◆ **Dataset excerpts**
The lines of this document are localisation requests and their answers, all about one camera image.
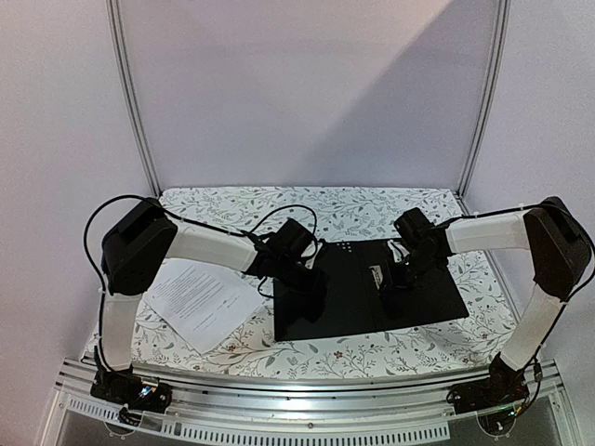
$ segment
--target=vertical metal rail
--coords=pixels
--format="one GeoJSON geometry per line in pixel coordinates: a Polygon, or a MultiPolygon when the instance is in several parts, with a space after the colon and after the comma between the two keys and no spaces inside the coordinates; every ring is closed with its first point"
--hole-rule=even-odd
{"type": "Polygon", "coordinates": [[[151,193],[158,197],[163,191],[157,176],[155,162],[152,158],[151,149],[145,130],[140,119],[139,104],[137,102],[137,95],[132,82],[132,74],[130,73],[130,65],[128,63],[128,55],[126,53],[126,40],[124,37],[124,27],[122,24],[122,15],[120,12],[120,3],[118,0],[106,0],[108,8],[108,18],[110,27],[112,29],[113,50],[115,52],[116,64],[118,72],[120,73],[120,81],[122,82],[122,89],[124,92],[124,99],[126,107],[128,108],[128,116],[130,117],[130,124],[137,141],[137,149],[139,150],[140,161],[142,168],[145,171],[151,193]]]}
{"type": "Polygon", "coordinates": [[[496,80],[500,70],[500,62],[502,60],[502,52],[504,50],[504,40],[506,37],[506,28],[509,21],[510,0],[498,0],[498,12],[496,16],[496,23],[493,33],[492,48],[490,50],[490,59],[485,74],[485,82],[483,83],[483,96],[480,114],[473,132],[473,140],[467,160],[461,173],[461,178],[458,182],[456,193],[464,198],[469,190],[473,170],[477,163],[477,157],[480,147],[482,145],[483,135],[487,127],[487,119],[490,114],[490,108],[494,100],[494,93],[496,91],[496,80]]]}

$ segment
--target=floral tablecloth
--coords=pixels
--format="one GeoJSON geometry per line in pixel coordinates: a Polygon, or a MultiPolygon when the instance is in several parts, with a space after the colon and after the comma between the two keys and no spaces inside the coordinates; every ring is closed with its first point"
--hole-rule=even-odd
{"type": "MultiPolygon", "coordinates": [[[[397,237],[392,222],[415,206],[434,222],[461,212],[449,190],[423,189],[171,189],[164,192],[161,203],[181,216],[245,230],[279,206],[306,204],[317,213],[317,235],[329,242],[397,237]]],[[[279,228],[288,216],[311,226],[311,215],[297,208],[273,215],[261,231],[279,228]]],[[[141,301],[133,361],[283,379],[426,374],[488,364],[512,334],[512,313],[483,253],[453,256],[449,269],[469,310],[466,319],[383,333],[275,343],[272,302],[263,299],[251,320],[202,355],[141,301]]],[[[258,284],[255,278],[244,279],[258,284]]],[[[271,291],[267,285],[265,294],[271,291]]],[[[96,342],[97,333],[87,344],[87,353],[96,342]]]]}

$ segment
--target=white paper sheet
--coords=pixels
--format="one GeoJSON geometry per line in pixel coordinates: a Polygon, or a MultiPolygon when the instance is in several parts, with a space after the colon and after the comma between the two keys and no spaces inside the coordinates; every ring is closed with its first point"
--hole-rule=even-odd
{"type": "Polygon", "coordinates": [[[249,284],[223,267],[170,259],[144,298],[200,353],[215,348],[262,305],[249,284]]]}

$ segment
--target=table
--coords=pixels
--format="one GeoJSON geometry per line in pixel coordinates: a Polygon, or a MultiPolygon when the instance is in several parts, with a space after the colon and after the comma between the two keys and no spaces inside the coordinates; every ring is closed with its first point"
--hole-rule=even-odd
{"type": "MultiPolygon", "coordinates": [[[[415,206],[433,222],[461,214],[449,190],[434,189],[170,189],[161,203],[181,216],[244,230],[279,206],[306,204],[318,216],[317,235],[329,242],[397,237],[392,222],[415,206]]],[[[288,216],[311,228],[307,211],[288,209],[273,215],[261,230],[276,230],[288,216]]],[[[251,320],[203,355],[141,301],[132,342],[133,362],[280,379],[428,374],[486,365],[511,336],[514,317],[484,253],[452,256],[449,269],[469,310],[466,319],[383,333],[275,343],[272,302],[263,299],[251,320]]],[[[258,284],[256,278],[244,280],[258,284]]],[[[269,282],[263,291],[271,291],[269,282]]],[[[97,337],[96,331],[86,345],[87,355],[97,337]]]]}

◆ **Required action**
The data must come back word for word, with every picture removed.

◆ **Task result**
The lines of this document are localisation requests and their answers, all about one camera image.
$ segment
--target=vertical metal rail
--coords=pixels
--format="one GeoJSON geometry per line in pixel coordinates: a Polygon, or a MultiPolygon when the instance is in several parts, with a space after the colon and after the comma between the two keys and no spaces inside the coordinates; every ring is closed with its first point"
--hole-rule=even-odd
{"type": "Polygon", "coordinates": [[[151,193],[158,197],[163,191],[157,176],[155,162],[152,158],[151,149],[145,130],[140,119],[139,104],[137,102],[137,95],[132,82],[132,74],[130,73],[130,65],[128,63],[128,55],[126,53],[126,40],[124,37],[124,27],[122,24],[122,15],[120,12],[120,3],[118,0],[106,0],[108,8],[108,18],[110,27],[112,29],[113,50],[115,52],[116,64],[118,72],[120,73],[120,81],[122,82],[122,89],[124,92],[124,99],[126,107],[128,108],[128,116],[130,117],[130,124],[137,141],[137,149],[139,150],[140,161],[142,168],[145,171],[151,193]]]}
{"type": "Polygon", "coordinates": [[[496,80],[500,70],[500,62],[502,60],[502,52],[504,50],[504,40],[506,37],[506,28],[509,21],[510,0],[498,0],[498,12],[496,16],[496,23],[493,33],[492,48],[490,50],[490,59],[485,74],[485,82],[483,83],[483,96],[480,114],[473,132],[473,140],[467,160],[461,173],[461,178],[458,182],[456,193],[464,198],[469,190],[473,170],[477,163],[477,157],[480,147],[482,145],[483,135],[487,127],[487,119],[490,114],[490,108],[494,100],[494,93],[496,91],[496,80]]]}

$ segment
--target=floral tablecloth
--coords=pixels
--format="one GeoJSON geometry per line in pixel coordinates: a Polygon, or a MultiPolygon when the instance is in several parts, with a space after the colon and after the comma between the two keys and no spaces inside the coordinates; every ring is closed with its first point"
--hole-rule=even-odd
{"type": "MultiPolygon", "coordinates": [[[[397,237],[392,222],[415,206],[434,222],[461,212],[449,190],[423,189],[171,189],[164,192],[161,203],[181,216],[245,230],[279,206],[306,204],[317,213],[317,235],[329,242],[397,237]]],[[[279,228],[288,216],[311,226],[311,215],[297,208],[273,215],[261,231],[279,228]]],[[[141,301],[133,361],[283,379],[426,374],[488,364],[512,334],[512,313],[483,253],[453,256],[449,269],[469,310],[466,319],[383,333],[275,343],[272,302],[263,299],[251,320],[202,355],[141,301]]],[[[258,284],[255,278],[244,279],[258,284]]],[[[271,291],[267,285],[265,294],[271,291]]],[[[96,342],[97,333],[87,344],[87,353],[96,342]]]]}

$ segment
--target=white paper sheet
--coords=pixels
--format="one GeoJSON geometry per line in pixel coordinates: a Polygon, or a MultiPolygon when the instance is in several parts, with a space after the colon and after the comma between the two keys and no spaces inside the coordinates; every ring is closed with its first point"
--hole-rule=even-odd
{"type": "Polygon", "coordinates": [[[249,284],[223,267],[170,259],[144,298],[200,353],[215,348],[262,305],[249,284]]]}

$ segment
--target=table
--coords=pixels
--format="one GeoJSON geometry per line in pixel coordinates: a Polygon, or a MultiPolygon when the instance is in several parts, with a space after the colon and after the comma between the two keys and no spaces inside the coordinates; every ring is closed with its first point"
--hole-rule=even-odd
{"type": "MultiPolygon", "coordinates": [[[[415,206],[433,222],[461,214],[449,190],[434,189],[170,189],[161,203],[181,216],[244,230],[279,206],[306,204],[318,216],[317,235],[329,242],[397,237],[392,222],[415,206]]],[[[288,216],[311,228],[307,211],[288,209],[273,215],[261,230],[276,230],[288,216]]],[[[251,320],[203,355],[141,301],[132,342],[133,362],[280,379],[428,374],[486,365],[511,336],[514,317],[484,253],[452,256],[449,269],[469,310],[466,319],[383,333],[275,343],[272,302],[263,299],[251,320]]],[[[258,284],[256,278],[244,280],[258,284]]],[[[269,282],[263,291],[271,291],[269,282]]],[[[97,337],[96,331],[86,345],[87,355],[97,337]]]]}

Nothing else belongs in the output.